All sites performed RTs and Ag/Ab tests at all study visits and required a non-detected HIV RNA within 14d of study entry; some sites performed two rapid tests prior to product administration based on local practice. HIV status was determined by an external, blinded adjudication committee based on site HIV testing and retrospective HIV testing at a central laboratory. Positive predictive value (PPV, 95% confidence intervals [CI]) for initial site-based reactive testing was assessed for permutations of site test results.

Results:

Of 4566 enrolled participants, 70 were excluded (results could not be adjudicated, reactive test results at enrollment, or no HIV testing data after enrollment), 48 had a false reactive test, 130 had a true reactive test, and 4322 had no reactive tests. The analysis included data from 113,316 visits, including 177 initial reactive visits with a reactive RT or Ag/Ab test.

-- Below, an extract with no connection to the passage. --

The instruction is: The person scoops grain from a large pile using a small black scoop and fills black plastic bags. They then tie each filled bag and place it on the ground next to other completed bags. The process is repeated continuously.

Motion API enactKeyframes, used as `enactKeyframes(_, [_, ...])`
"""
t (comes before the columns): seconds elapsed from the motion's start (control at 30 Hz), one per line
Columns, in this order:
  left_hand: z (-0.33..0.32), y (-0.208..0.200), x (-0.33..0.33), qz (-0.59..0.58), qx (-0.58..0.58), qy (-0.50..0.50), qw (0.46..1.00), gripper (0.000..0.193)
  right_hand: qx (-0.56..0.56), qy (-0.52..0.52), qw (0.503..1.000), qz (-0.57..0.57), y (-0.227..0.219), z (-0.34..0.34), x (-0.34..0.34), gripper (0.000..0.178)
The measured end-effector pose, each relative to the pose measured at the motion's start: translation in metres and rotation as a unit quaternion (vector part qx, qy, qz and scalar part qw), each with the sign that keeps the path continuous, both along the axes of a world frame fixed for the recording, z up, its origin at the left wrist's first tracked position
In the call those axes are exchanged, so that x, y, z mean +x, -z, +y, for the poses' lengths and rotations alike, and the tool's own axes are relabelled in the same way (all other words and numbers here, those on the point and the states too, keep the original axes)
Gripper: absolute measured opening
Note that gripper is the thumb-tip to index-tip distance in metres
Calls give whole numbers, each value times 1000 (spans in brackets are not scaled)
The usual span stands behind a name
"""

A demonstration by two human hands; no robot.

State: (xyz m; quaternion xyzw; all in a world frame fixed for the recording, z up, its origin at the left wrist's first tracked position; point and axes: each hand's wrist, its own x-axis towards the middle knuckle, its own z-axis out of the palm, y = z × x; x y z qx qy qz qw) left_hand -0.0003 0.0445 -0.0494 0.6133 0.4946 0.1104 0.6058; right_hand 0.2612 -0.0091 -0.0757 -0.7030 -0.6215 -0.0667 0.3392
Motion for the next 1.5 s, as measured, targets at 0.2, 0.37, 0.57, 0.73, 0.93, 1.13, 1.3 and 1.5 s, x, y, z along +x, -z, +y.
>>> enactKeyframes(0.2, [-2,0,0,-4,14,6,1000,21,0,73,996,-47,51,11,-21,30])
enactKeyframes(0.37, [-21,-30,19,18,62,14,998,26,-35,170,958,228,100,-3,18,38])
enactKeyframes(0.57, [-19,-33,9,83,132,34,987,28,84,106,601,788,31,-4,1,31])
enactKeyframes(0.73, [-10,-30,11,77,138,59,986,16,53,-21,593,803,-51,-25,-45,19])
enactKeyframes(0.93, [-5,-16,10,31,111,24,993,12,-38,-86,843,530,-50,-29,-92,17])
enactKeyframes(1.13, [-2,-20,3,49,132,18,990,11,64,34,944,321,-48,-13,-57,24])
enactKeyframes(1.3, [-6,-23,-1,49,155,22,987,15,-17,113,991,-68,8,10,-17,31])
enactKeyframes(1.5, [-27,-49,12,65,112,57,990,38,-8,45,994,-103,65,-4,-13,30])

PPVs for one or two RTs (regardless of Ag/Ab result), one RT plus one Ag/Ab test, and one Ag/Ab test (regardless of RT result) are in the Table.

Conclusions:

The PPV of one reactive RT plus one reactive Ag/Ab was 100% for both CAB and TDF-FTC; The PPVs of two reactive RTs for TDF-FTC PrEP and CAB PrEP were 95% and 83% respectively. The PPVs of one reactive Ag/Ab with a negative RT performed were low for both groups and were lower for CAB. In the absence of more sensitive testing, a reactive RT plus a reactive Ag/Ab test, or two reactive RTs had sufficient PPV to warrant initiation of ART. In settings where RNA testing is unavailable or infeasible, algorithms using RTs and Ag/Ab tests had high PPV in the context of MSM/TGW PrEP. Lower PPVs of all tests in CAB cases are attributable to lower HIV incidence in CAB arm participants.